*** Block opens ***

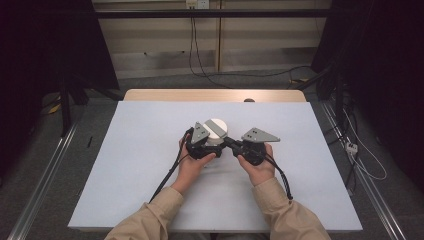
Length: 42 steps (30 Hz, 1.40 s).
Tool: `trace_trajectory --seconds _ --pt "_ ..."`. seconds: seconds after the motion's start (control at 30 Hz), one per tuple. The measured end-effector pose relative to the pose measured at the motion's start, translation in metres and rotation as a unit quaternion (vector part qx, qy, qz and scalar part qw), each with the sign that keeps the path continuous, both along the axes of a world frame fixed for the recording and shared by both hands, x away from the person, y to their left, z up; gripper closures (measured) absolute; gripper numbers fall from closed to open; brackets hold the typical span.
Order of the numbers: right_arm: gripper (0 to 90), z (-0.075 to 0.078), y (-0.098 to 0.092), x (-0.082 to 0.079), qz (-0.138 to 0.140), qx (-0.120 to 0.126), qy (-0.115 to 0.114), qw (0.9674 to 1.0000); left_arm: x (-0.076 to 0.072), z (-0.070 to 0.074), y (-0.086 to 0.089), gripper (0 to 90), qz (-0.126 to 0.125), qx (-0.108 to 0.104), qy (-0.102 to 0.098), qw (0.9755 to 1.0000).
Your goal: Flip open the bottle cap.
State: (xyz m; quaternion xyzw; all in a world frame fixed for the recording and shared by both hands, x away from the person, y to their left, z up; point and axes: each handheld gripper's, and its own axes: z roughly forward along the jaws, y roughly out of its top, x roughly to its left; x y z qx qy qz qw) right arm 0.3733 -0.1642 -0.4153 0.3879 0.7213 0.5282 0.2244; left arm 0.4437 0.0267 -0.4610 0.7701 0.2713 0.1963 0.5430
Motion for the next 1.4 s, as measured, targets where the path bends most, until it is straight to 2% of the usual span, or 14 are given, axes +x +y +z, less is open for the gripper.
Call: trace_trajectory --seconds 0.27,0.83,1.07,1.4 --pt "90.0 0.008 0.001 0.001 -0.001 0.008 -0.012 0.9999 0.0 0.0 0.0 18.5 0.001 0.003 -0.001 1.0" --pt "90.0 0.015 0.004 0.006 0.002 0.011 -0.016 0.9998 0.0 0.0 -0.001 18.5 0.0 0.006 -0.001 1.0" --pt "90.0 0.024 0.006 0.01 0.002 0.008 -0.025 0.9996 0.0 0.0 -0.001 18.5 0.0 0.007 -0.001 1.0" --pt "90.0 0.03 0.008 0.014 0.003 0.01 -0.024 0.9997 0.0 0.0 -0.001 18.5 0.0 0.006 0.0 1.0"
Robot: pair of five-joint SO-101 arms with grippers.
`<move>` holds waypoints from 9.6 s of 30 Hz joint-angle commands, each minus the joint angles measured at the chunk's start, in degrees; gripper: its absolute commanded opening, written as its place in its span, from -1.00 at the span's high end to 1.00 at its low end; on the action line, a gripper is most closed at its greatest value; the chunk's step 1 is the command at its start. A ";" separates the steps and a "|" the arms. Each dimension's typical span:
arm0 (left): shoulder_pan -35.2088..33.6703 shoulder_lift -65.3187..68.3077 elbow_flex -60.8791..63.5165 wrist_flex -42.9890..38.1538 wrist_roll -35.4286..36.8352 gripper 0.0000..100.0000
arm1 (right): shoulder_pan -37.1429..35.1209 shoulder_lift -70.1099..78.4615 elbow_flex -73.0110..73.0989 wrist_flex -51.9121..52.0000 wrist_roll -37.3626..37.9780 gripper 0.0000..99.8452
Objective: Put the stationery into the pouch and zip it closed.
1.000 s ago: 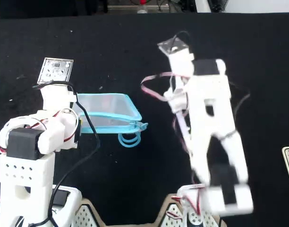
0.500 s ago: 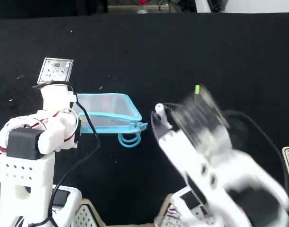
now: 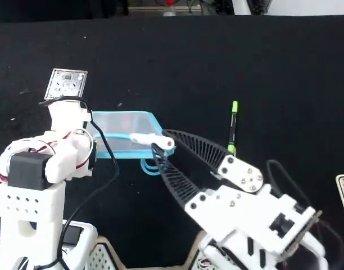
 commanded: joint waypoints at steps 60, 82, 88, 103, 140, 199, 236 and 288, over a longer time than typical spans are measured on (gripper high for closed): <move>0.75 -0.97 -0.75 0.26 -0.53 0.94 | -7.21 -3.12 2.51 2.02 0.18 0.98; 0.75 -0.97 -0.75 0.26 -0.53 0.94 | -7.12 -3.03 22.29 0.88 8.53 0.80; 0.75 -0.97 -0.75 0.18 -0.53 0.94 | -7.12 -3.12 20.44 0.97 8.62 0.84; 0.75 -0.97 -0.66 0.18 -0.53 0.94 | 17.14 5.05 4.18 21.01 8.53 0.89; 0.75 -0.97 -0.48 0.26 -0.53 0.94 | 53.80 114.42 -46.11 14.51 -5.98 0.77; 0.75 -0.97 -0.48 0.26 -0.53 0.94 | 39.74 95.60 -20.53 14.77 7.91 0.72; 0.75 -0.97 -0.40 0.26 -0.53 0.94 | 29.45 48.13 -20.35 36.75 12.57 0.98; 1.10 -0.97 0.13 0.18 -0.53 0.94 | -5.54 -6.55 31.16 -34.81 2.02 0.98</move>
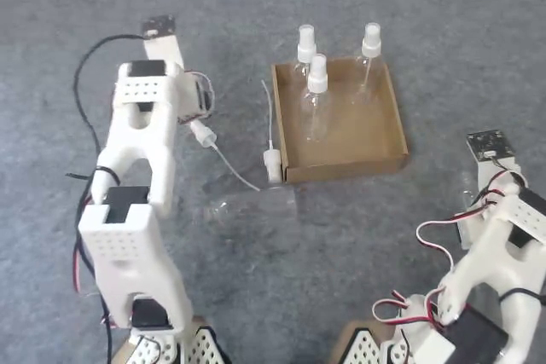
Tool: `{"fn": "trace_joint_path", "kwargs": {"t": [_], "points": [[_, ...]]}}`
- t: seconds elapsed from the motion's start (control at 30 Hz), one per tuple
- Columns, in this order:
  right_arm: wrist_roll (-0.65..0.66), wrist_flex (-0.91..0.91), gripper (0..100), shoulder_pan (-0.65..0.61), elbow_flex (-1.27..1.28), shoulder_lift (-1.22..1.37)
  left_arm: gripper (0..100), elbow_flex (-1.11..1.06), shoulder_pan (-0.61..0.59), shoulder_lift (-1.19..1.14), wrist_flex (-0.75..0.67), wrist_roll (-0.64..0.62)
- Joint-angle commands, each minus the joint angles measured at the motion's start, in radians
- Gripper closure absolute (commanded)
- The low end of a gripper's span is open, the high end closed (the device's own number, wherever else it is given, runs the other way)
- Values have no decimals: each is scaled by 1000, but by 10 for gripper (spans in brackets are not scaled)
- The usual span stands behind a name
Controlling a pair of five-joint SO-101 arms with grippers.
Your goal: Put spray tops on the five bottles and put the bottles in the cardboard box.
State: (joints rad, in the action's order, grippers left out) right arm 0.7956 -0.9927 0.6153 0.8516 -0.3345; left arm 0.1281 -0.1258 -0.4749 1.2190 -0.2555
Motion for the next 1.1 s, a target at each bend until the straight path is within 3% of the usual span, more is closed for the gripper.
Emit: {"fn": "trace_joint_path", "kwargs": {"t": [0.0,0.43,0.67,1.07], "points": [[9,-12,727,-4,-9,-53,837,-48,46,15,-64,-46],[9,-13,727,-2,-9,-53,841,-145,43,-11,-147,-15],[12,-13,727,19,-9,-61,852,59,41,-146,0,71],[12,-13,727,16,-9,-61,844,346,28,-285,175,91]]}}
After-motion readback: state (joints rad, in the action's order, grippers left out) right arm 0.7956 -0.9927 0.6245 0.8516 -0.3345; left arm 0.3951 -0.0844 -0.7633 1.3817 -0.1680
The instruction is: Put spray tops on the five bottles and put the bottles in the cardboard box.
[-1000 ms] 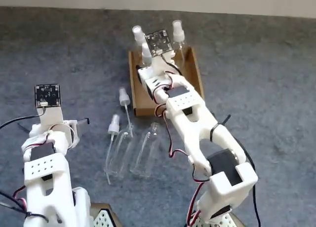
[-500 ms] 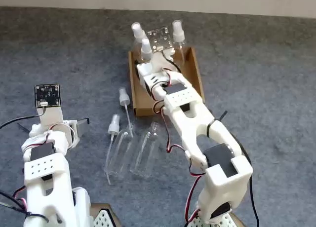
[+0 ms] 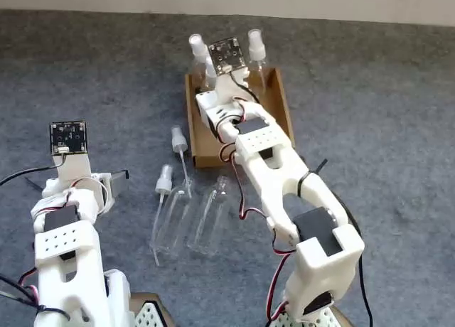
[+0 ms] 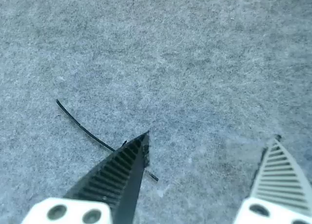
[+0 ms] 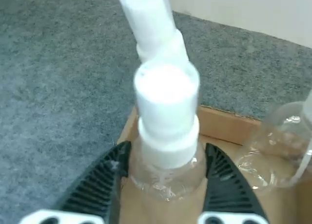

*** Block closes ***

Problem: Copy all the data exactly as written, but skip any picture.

Response area:
Length: 42 steps (30 Hz, 1.40 s).
Tool: `trace_trajectory --seconds _ --pt "_ ..."`. seconds: seconds after the motion's start (control at 30 Hz), one per tuple. The measured end-effector pose relative to the pose measured at the motion's start, translation in metres and rotation as a unit quaternion (vector part qx, qy, qz and scalar part qw), each with the sign that keeps the path continuous, both along the axes of a world frame fixed for the recording and shared by both hands, x away from the person, y to their left, z up; gripper closures (measured) absolute; gripper numbers fall from closed to open; brackets hold the typical span.
Order of the numbers: right_arm: gripper (0 to 90), z (-0.075 to 0.078), y (-0.098 to 0.092), x (-0.082 to 0.079), qz (-0.138 to 0.140), qx (-0.120 to 0.126), qy (-0.115 to 0.114), qw (0.9674 to 1.0000); left_arm: x (-0.076 to 0.072), z (-0.070 to 0.074), y (-0.086 to 0.089), gripper (0 to 90), qz (-0.126 to 0.125), qx (-0.108 to 0.104), qy (-0.102 to 0.098), qw (0.9755 to 1.0000).
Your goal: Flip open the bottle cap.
State: (xyz m; quaternion xyzw; all in a world frame fixed for the recording and shared by both hands, x away from the person, y to their left, z up; point and axes: each handheld gripper's, and its own axes: z roughly forward along the jaws, y roughly out of its top, x roughly to its left; x y z qx qy qz qw) right arm 0.3733 -0.1642 -0.4153 0.3879 0.7213 0.5282 0.2244; left arm 0.4437 0.0267 -0.4610 0.7701 0.2713 0.1963 0.5430
Motion for the next 1.4 s, as measured, targets where the path bends most, until it is straight to 2% of the usual span, or 14 are given, axes +x +y +z, less is open for the gripper.
Call: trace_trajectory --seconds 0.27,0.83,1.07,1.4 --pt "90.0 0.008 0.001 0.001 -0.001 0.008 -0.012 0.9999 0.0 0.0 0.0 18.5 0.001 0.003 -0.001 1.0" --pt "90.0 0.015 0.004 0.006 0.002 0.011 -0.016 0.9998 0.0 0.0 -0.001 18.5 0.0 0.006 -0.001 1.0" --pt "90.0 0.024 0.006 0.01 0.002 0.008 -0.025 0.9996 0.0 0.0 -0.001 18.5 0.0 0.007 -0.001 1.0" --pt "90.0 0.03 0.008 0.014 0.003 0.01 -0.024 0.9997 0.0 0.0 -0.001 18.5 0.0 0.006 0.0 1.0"
Robot: pair of five-joint SO-101 arms with grippers.
`<move>` holds waypoints from 9.6 s of 30 Hz joint-angle commands, each minus the joint angles measured at the chunk's start, in degrees; gripper: its absolute commanded opening, written as its place in its span, from -1.00 at the span's high end to 1.00 at its low end; on the action line, a gripper is most closed at its greatest value; the chunk's step 1 is the command at its start. A ";" separates the steps and a "|" the arms. Each dimension's typical span:
arm0 (left): shoulder_pan -35.2088..33.6703 shoulder_lift -65.3187..68.3077 elbow_flex -60.8791..63.5165 wrist_flex -42.9890..38.1538 wrist_roll -35.4286..36.8352 gripper 0.0000..100.0000
arm1 (right): shoulder_pan -37.1429..35.1209 shoulder_lift -70.1099..78.4615 elbow_flex -73.0110..73.0989 wrist_flex -51.9121..52.0000 wrist_roll -37.3626..37.9780 gripper 0.0000..99.8452
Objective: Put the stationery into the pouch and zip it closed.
1.000 s ago: 
0.500 s ago: 
now: 
 commanded: joint waypoints at steps 60, 82, 88, 103, 140, 199, 236 and 288, over a longer time than typical spans are measured on (gripper high for closed): <move>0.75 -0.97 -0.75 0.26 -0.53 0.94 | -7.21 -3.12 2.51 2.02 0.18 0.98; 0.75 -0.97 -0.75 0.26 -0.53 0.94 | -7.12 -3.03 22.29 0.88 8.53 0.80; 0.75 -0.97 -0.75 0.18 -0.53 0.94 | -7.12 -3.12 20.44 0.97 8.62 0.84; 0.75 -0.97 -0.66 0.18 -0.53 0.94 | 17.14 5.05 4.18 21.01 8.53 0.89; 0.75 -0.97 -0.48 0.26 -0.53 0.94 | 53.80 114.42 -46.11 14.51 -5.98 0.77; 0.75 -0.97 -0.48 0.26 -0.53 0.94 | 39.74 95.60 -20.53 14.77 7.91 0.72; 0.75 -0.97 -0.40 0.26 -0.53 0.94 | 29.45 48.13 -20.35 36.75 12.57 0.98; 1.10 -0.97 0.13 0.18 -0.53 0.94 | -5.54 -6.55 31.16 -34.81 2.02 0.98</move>
Tool: `{"fn": "trace_joint_path", "kwargs": {"t": [_], "points": [[_, ...]]}}`
- t: seconds elapsed from the motion's start (control at 30 Hz), one per tuple
- Columns, in this order:
  right_arm: wrist_roll (-0.65..0.66), wrist_flex (-0.91..0.91), gripper (0..100), shoulder_pan (-0.65..0.61), elbow_flex (-1.27..1.28), shoulder_lift (-1.22..1.37)
  left_arm: gripper (0..100), elbow_flex (-1.11..1.06), shoulder_pan (-0.61..0.59), shoulder_lift (-1.19..1.14), wrist_flex (-0.75..0.67), wrist_roll (-0.64..0.62)
- Joint-angle commands, each minus the joint angles measured at the motion's start, in radians
- Gripper closure absolute (commanded)
- The low end of a gripper's span is open, the high end closed (the device's own number, wherever else it is given, runs the other way)
- Values have no decimals: each is scaled by 1000, but by 10 for gripper (spans in brackets are not scaled)
- The usual span stands behind a name
Controlling a pair of five-joint SO-101 arms with grippers.
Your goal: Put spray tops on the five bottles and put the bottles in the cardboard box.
State: (joints rad, in the action's order, grippers left out) right arm 0.7956 -0.9927 0.6153 0.8516 -0.3345; left arm 0.1281 -0.1258 -0.4749 1.2190 -0.2555
Motion for the next 1.1 s, a target at each bend until the straight path is within 3% of the usual span, more is closed for the gripper.
Emit: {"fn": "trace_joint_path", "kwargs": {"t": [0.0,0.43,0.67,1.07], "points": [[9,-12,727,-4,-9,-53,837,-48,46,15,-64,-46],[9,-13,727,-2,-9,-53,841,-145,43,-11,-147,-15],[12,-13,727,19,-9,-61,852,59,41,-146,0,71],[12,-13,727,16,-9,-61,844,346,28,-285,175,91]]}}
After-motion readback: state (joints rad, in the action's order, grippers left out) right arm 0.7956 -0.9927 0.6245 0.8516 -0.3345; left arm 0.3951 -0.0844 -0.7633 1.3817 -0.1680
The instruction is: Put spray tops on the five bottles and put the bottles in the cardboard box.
[-1000 ms] 
[-500 ms] 
[+0 ms] 
[+0 ms] 
[+0 ms] 

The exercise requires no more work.